PROJECT SUIVIMARY (See instructions): A mineralized endoskeleton supports the mammalian body. Bone also serves as a vital mineral repository and nurtures non-skeletal cell types, notably stem cells of the hematopoietic system. Skeletal anomalies are amongst the most common birth defects, problems in fracture repair are observed in non-union fractures and bone disorders are increasingly prevalent in an ageing population. Two key biosynthetic cell types generate the specific extracellular matrix of the mammalian skeleton: cartilage-secreting chondrocytes and bone secreting osteoblasts. These cells have diverse origins (neural crest, somitic and lateral plate mesoderm), and generate bone by distinct processes: directly from a mesenchymal stem cell (membranous bone) or via a cartilage template (endochondral bone). Mouse and human genetics have identified a number of critical signaling pathways, and three key transcription factors that are master regulators of chondrocyte (Sox9) and osteoblast (Runx2 and Osx) programs. Haploin sufficiency for Sox9 and Runx2 associates with human skeletal deficiencies. While the importance of these factors is well documented, their regulatory actions are not. To this end, we will determine the gene regulatory networks that underpin the regulatory actions of each of these critical skeletal determinants in chondrocyte and osteoblast development. Specific Aim 1: We will use gene-targeting in mouse embryo stem cells to create mice whose endogenous Sox9, Runx2 and Osx proteins are modified by appending a small peptide at their C-terminus. This epitope will enable subsequent analysis of the expression and activity of each factor through common approaches. Specific Aim 2: ChlP-seq analysis will be performed with each tagged protein to directly identify their DNA targets in primary chondrocytes or osteoblasts. Specific Aim 3: Data from microarray-based transcriptional profiling of normal chondrocytes and osteoblasts, or these same populations following knock-down of Sox9, Runx2 and Osx, will be intersected with ChlP-seq data to predict the targets of each regulatory factors actions. Selected regulatory models will be examined in transgenic mouse studies. These data will provide the first genome scale insight into the gene regulatory networks driving mammalian skeletogenesis.
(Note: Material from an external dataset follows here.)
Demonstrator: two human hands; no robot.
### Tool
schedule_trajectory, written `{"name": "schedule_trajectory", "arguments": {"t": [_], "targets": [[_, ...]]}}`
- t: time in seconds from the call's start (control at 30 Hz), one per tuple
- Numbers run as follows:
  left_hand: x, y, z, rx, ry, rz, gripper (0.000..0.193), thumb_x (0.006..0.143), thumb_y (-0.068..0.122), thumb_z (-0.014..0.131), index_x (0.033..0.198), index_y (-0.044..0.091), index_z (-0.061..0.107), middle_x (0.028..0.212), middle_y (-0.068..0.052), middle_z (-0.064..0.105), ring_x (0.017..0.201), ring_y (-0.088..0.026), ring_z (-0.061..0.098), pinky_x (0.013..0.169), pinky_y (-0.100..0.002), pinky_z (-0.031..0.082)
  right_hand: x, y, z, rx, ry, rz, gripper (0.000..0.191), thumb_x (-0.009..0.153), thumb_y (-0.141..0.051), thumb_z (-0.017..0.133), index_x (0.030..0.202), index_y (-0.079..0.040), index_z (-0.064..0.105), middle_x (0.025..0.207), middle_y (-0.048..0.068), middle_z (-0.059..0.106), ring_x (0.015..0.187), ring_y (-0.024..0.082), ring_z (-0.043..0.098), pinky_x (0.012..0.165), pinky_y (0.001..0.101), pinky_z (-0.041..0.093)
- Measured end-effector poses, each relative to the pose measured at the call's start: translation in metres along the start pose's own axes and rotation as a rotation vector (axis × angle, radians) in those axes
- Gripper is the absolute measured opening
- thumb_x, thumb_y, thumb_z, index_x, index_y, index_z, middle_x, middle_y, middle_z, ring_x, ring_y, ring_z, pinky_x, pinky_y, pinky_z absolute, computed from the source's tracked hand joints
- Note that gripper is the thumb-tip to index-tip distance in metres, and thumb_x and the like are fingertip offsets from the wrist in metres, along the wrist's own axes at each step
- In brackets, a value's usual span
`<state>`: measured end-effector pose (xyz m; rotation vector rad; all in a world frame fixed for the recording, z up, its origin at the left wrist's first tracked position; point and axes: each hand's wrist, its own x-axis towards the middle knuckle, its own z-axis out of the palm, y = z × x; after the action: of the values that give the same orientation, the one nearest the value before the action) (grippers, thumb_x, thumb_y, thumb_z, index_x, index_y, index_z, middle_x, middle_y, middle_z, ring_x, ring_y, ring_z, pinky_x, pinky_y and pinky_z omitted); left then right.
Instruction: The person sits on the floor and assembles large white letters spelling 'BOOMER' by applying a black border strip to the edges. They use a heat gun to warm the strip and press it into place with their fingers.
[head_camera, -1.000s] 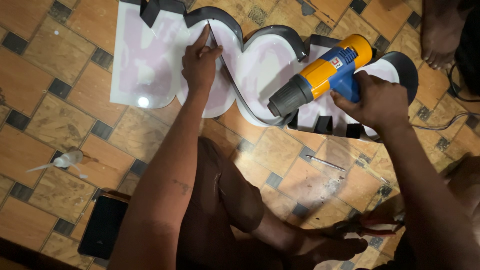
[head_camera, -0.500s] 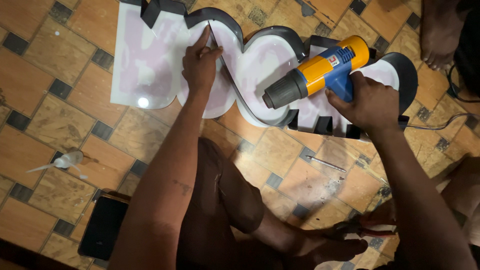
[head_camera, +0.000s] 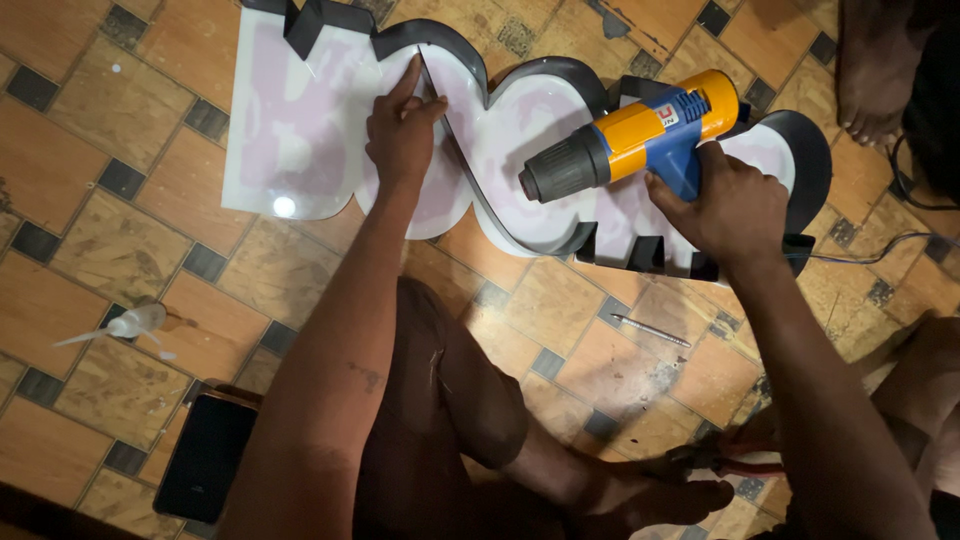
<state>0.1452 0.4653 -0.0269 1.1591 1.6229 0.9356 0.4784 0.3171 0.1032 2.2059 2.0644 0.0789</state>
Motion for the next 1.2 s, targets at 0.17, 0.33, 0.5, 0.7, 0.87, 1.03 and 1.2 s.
{"name": "schedule_trajectory", "arguments": {"t": [0.17,0.33,0.5,0.7,0.87,1.03,1.2], "targets": [[-0.007,0.006,-0.004,0.019,0.077,0.149,0.056,0.077,0.034,0.081,0.127,0.018,0.062,0.079,0.005,0.067,0.077,-0.017,0.069,0.077,-0.036,0.053,-0.003,0.003,0.001,-0.017,0.044,-0.004,0.062,0.098,-0.068,0.064,0.102,-0.006,0.064,0.07,0.013,0.068,0.062,0.032,0.07,0.057,0.0449,0.054],[-0.013,0.006,0.001,0.284,0.109,0.281,0.027,0.081,0.033,0.077,0.085,0.009,0.065,0.074,-0.005,0.074,0.07,-0.031,0.071,0.066,-0.046,0.055,-0.009,0.014,-0.002,-0.039,0.029,-0.007,0.062,0.098,-0.068,0.065,0.098,-0.006,0.063,0.074,0.013,0.069,0.065,0.032,0.07,0.057,0.0456,0.054],[-0.01,0.01,-0.001,0.363,0.152,0.401,0.026,0.086,0.028,0.07,0.073,0.008,0.061,0.069,-0.011,0.068,0.066,-0.038,0.066,0.064,-0.05,0.053,-0.009,0.017,-0.006,-0.072,0.073,-0.048,0.063,0.099,-0.068,0.065,0.1,-0.006,0.063,0.077,0.012,0.069,0.065,0.031,0.07,0.057,0.0439,0.053],[-0.017,0.021,-0.005,0.275,0.169,0.456,0.029,0.083,0.026,0.07,0.066,0.006,0.058,0.06,-0.01,0.064,0.057,-0.035,0.064,0.057,-0.046,0.051,-0.008,0.012,-0.012,-0.045,0.067,-0.057,0.063,0.099,-0.068,0.065,0.106,-0.005,0.065,0.077,0.012,0.069,0.065,0.031,0.069,0.056,0.0438,0.053],[-0.019,0.027,-0.007,0.278,0.153,0.411,0.028,0.082,0.025,0.069,0.064,0.007,0.057,0.058,-0.01,0.063,0.055,-0.034,0.063,0.057,-0.045,0.051,-0.005,0.001,-0.014,-0.065,0.095,-0.062,0.064,0.099,-0.067,0.066,0.115,-0.005,0.065,0.079,0.012,0.069,0.065,0.031,0.069,0.056,0.0431,0.053],[-0.02,0.026,-0.008,0.241,0.14,0.399,0.029,0.081,0.025,0.069,0.063,0.007,0.057,0.058,-0.009,0.063,0.054,-0.033,0.063,0.056,-0.045,0.051,-0.003,-0.005,-0.015,-0.084,0.062,-0.034,0.065,0.097,-0.068,0.066,0.113,-0.005,0.065,0.078,0.012,0.069,0.063,0.029,0.069,0.054,0.0426,0.053],[-0.019,0.025,-0.007,0.259,0.136,0.409,0.03,0.081,0.026,0.071,0.063,0.007,0.056,0.057,-0.008,0.063,0.052,-0.032,0.063,0.055,-0.044,0.05,-0.003,-0.007,-0.014,-0.079,0.067,-0.021,0.063,0.097,-0.068,0.066,0.106,-0.006,0.065,0.078,0.011,0.069,0.063,0.029,0.069,0.054,0.0433,0.053]]}}
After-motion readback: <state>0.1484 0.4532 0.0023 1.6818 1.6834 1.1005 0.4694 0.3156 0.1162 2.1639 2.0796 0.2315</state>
SUIVIMARY 项目（参见说明）： 矿化内骨骼支撑着哺乳动物的身体。骨骼还充当重要的矿物质储存库，并培育非骨骼细胞类型，特别是造血系统的干细胞。骨骼异常是最常见的出生缺陷之一，在不愈合骨折中观察到骨折修复问题，而骨疾病在人口老龄化中越来越普遍。两种关键的生物合成细胞类型产生哺乳动物骨骼的特定细胞外基质：分泌软骨的软骨细胞和分泌骨的成骨细胞。这些细胞具有不同的起源（神经嵴、体节和侧板中胚层），并通过不同的过程产生骨骼：直接来自间充质干细胞（膜骨）或通过软骨模板（软骨内骨）。小鼠和人类遗传学已经确定了许多关键信号通路以及三个关键转录因子，它们是软骨细胞 (Sox9) 和成骨细胞 (Runx2 和 Osx) 程序的主要调节因子。 Sox9 和 Runx2 的单倍体蛋白充足性与人类骨骼缺陷有关。虽然这些因素的重要性已有充分记录，但它们的监管行动却没有。为此，我们将确定支撑软骨细胞和成骨细胞发育中每个关键骨骼决定因素的调控作用的基因调控网络。具体目标 1：我们将在小鼠胚胎干细胞中使用基因打靶技术来创建小鼠，其内源性 Sox9、Runx2 和 Osx 蛋白通过在其 C 末端附加一个小肽进行修饰。该表位将能够通过通用方法对每个因子的表达和活性进行后续分析。具体目标 2：将对每个标记蛋白进行 ChlP-seq 分析，以直接识别原代软骨细胞或成骨细胞中的 DNA 靶标。具体目标 3：来自正常软骨细胞和成骨细胞或敲除 Sox9、Runx2 和 Osx 后的这些相同群体的基于微阵列的转录谱数据，将与 ChlP-seq 数据相交叉，以预测每个调节因子作用的目标。选定的调控模型将在转基因小鼠研究中进行检查。这些数据将为驱动哺乳动物骨骼发生的基因调控网络提供第一个基因组规模的见解。